_EXERCISE OBJECTIVE_. Please say how many lines in the records below contain the word "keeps", giving the number alone.

_RECORDED DATA_.
--

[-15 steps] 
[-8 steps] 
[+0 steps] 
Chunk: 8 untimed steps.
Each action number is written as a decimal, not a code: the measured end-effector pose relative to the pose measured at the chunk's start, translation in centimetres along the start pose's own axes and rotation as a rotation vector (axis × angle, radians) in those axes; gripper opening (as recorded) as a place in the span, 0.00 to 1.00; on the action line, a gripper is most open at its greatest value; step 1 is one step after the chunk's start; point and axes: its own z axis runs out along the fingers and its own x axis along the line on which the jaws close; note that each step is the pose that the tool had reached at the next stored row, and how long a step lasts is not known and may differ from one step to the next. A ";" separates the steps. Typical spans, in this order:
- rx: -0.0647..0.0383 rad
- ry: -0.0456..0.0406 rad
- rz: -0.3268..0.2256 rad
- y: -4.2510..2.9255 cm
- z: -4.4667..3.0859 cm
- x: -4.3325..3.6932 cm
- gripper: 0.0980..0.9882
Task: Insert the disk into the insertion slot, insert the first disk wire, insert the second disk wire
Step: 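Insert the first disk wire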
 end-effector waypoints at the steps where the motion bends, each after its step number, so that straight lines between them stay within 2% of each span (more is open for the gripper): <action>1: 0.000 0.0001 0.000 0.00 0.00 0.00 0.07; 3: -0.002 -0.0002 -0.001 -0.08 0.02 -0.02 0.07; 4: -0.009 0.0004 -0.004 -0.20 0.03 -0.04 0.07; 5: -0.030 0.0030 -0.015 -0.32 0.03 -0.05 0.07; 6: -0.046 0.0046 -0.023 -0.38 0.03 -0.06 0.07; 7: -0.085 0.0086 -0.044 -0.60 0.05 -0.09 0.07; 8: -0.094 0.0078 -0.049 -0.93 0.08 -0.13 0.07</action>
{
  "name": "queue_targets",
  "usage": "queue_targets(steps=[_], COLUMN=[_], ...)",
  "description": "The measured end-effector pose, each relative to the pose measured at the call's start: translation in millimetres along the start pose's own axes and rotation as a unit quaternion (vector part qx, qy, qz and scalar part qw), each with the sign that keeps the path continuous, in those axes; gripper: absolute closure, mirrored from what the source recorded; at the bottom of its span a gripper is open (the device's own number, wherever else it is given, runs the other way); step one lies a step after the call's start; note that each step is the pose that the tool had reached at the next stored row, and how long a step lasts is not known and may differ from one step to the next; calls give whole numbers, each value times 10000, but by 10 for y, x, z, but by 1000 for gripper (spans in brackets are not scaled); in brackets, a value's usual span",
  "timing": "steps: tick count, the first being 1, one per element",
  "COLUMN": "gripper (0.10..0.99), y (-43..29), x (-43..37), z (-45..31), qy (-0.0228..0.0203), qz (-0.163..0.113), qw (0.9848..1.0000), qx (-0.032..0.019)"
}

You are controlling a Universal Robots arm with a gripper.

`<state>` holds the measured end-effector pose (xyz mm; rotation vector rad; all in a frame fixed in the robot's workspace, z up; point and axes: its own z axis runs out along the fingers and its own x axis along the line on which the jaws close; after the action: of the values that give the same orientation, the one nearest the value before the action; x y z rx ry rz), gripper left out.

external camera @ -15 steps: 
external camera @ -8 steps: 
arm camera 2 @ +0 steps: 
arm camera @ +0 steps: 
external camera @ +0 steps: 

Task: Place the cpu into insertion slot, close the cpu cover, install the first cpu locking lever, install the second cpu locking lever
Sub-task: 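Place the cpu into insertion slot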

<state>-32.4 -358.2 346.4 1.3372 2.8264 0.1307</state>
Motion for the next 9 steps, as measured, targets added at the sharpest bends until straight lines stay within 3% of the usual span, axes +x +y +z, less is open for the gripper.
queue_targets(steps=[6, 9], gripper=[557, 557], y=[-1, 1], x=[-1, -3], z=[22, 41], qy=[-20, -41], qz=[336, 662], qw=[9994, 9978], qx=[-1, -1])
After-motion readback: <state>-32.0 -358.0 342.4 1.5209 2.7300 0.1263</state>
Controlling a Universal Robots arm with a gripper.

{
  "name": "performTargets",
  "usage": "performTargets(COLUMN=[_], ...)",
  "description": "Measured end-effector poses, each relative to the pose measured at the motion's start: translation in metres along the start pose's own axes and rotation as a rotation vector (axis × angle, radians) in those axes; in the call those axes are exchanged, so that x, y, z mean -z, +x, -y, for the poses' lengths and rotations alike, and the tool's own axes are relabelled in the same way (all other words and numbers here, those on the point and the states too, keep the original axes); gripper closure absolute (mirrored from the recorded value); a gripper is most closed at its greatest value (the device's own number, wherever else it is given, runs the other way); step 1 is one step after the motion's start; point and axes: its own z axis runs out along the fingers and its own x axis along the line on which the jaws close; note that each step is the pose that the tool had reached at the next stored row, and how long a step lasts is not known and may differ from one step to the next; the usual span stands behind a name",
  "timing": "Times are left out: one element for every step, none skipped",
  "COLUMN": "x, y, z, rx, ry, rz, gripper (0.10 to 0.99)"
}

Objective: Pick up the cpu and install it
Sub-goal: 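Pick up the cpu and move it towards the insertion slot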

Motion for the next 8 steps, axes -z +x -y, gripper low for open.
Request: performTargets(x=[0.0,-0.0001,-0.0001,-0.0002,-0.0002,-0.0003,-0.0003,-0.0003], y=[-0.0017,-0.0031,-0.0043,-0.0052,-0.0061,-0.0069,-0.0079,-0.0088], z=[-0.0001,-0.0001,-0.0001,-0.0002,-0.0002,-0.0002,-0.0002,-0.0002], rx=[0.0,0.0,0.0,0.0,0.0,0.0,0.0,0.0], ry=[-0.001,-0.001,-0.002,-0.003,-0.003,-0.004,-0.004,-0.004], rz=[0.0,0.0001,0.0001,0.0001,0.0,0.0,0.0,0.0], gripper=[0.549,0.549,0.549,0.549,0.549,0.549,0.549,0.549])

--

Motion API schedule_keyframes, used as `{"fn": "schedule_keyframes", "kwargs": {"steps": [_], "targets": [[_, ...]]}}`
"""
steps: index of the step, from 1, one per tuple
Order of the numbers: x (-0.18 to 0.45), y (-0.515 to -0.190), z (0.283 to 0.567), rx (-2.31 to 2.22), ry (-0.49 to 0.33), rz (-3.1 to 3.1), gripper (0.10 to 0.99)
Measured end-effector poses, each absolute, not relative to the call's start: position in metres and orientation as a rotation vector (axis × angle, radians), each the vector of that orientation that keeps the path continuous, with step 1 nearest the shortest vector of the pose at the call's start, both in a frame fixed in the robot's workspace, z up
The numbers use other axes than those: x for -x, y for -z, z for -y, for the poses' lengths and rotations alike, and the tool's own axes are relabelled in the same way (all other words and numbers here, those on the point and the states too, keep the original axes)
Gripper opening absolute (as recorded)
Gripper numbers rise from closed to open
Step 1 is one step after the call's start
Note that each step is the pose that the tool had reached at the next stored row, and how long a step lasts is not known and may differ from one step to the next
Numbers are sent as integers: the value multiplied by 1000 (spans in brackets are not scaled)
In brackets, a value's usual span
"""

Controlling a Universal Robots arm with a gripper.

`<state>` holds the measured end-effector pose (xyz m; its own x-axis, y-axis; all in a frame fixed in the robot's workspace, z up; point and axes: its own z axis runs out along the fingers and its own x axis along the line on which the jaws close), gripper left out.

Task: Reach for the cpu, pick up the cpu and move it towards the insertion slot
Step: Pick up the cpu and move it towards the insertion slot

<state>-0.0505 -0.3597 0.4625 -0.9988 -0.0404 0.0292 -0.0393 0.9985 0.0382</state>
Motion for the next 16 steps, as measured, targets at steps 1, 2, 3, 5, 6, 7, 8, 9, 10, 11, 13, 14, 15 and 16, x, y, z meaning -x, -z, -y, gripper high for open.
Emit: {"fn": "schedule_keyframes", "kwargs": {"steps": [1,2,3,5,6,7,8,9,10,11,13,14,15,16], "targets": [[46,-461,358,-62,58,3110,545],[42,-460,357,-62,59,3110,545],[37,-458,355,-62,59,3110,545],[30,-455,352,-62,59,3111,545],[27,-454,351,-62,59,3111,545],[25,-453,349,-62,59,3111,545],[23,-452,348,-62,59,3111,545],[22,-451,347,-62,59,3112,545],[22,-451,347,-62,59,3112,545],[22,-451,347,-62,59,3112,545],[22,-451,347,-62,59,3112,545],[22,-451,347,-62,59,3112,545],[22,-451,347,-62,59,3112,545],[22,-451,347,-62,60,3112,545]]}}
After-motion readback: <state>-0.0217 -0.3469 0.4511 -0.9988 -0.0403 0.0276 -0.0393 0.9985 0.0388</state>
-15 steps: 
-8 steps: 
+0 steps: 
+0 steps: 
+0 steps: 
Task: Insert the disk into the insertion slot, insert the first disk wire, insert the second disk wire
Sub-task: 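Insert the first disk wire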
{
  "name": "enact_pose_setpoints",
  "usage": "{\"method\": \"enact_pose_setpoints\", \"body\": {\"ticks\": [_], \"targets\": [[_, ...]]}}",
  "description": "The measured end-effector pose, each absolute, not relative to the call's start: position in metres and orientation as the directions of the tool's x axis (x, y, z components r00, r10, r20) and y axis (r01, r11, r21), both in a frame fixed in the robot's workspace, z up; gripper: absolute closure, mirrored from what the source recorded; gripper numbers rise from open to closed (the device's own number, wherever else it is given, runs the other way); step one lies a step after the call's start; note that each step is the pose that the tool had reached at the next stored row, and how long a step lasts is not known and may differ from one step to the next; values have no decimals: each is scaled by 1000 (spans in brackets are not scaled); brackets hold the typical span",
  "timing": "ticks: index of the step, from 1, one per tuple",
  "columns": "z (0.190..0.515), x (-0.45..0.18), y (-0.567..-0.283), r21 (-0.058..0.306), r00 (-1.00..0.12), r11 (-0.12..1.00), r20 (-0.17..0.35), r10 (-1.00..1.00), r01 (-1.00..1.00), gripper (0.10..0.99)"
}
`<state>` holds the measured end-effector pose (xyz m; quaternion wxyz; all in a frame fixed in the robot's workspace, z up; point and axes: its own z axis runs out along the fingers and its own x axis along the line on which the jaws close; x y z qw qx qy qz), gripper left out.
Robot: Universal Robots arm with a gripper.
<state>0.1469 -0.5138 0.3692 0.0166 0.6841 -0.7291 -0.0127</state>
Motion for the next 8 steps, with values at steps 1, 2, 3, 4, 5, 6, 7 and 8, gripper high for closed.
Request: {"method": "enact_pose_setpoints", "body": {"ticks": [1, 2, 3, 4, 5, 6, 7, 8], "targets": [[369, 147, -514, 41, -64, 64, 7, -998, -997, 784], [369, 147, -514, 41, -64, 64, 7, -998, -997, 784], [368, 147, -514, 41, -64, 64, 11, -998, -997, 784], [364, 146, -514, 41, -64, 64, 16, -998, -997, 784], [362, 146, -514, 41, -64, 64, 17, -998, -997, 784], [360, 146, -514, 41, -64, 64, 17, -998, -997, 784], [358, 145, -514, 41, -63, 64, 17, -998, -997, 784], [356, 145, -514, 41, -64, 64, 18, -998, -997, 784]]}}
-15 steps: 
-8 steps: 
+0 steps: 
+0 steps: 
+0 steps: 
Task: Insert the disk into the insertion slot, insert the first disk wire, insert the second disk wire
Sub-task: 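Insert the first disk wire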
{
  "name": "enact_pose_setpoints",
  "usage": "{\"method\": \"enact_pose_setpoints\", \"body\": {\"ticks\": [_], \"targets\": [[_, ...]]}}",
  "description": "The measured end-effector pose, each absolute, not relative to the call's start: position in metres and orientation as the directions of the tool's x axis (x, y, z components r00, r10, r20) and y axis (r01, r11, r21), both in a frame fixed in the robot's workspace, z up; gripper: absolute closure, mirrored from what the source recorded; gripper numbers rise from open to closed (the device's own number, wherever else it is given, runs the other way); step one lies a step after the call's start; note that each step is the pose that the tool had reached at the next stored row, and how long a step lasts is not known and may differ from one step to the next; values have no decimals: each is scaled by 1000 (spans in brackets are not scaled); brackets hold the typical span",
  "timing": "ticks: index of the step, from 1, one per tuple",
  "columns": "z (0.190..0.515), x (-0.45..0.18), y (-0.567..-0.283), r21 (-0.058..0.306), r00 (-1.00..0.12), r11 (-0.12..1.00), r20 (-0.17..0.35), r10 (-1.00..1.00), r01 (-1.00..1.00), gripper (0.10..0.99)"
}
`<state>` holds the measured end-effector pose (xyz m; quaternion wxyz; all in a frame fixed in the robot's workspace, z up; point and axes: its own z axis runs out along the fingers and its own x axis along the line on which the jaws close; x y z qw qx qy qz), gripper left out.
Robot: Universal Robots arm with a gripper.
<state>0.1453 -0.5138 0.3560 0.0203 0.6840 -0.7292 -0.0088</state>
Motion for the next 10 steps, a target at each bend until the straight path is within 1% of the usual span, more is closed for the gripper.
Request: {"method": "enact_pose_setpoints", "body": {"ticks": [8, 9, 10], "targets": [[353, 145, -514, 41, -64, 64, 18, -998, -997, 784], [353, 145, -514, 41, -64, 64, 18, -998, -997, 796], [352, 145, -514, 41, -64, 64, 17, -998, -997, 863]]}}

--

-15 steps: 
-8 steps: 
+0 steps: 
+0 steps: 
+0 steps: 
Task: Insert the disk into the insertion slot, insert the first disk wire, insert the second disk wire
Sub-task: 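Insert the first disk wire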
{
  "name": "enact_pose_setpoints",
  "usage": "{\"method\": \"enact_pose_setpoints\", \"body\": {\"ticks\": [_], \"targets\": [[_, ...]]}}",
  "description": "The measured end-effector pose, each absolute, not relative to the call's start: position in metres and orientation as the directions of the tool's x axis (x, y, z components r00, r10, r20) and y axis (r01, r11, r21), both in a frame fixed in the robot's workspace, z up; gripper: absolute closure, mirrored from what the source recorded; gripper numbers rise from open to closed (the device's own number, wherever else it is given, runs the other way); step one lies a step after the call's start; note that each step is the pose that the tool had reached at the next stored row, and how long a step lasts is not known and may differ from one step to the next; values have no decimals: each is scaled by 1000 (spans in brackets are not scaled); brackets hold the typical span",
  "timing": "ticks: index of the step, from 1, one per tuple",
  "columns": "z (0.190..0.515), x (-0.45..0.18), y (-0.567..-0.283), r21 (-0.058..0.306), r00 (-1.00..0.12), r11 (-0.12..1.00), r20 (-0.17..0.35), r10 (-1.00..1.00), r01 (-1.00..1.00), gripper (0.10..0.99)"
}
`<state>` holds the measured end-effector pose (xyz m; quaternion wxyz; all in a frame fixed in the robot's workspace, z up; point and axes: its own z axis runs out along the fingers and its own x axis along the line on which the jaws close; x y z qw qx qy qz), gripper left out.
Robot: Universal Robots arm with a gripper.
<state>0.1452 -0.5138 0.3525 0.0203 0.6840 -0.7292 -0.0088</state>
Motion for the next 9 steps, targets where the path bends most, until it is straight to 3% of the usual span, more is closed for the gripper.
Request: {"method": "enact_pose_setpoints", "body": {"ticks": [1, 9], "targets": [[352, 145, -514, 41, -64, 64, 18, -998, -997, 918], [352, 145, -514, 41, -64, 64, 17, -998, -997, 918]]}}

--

_EXERCISE SOLUTION_. 2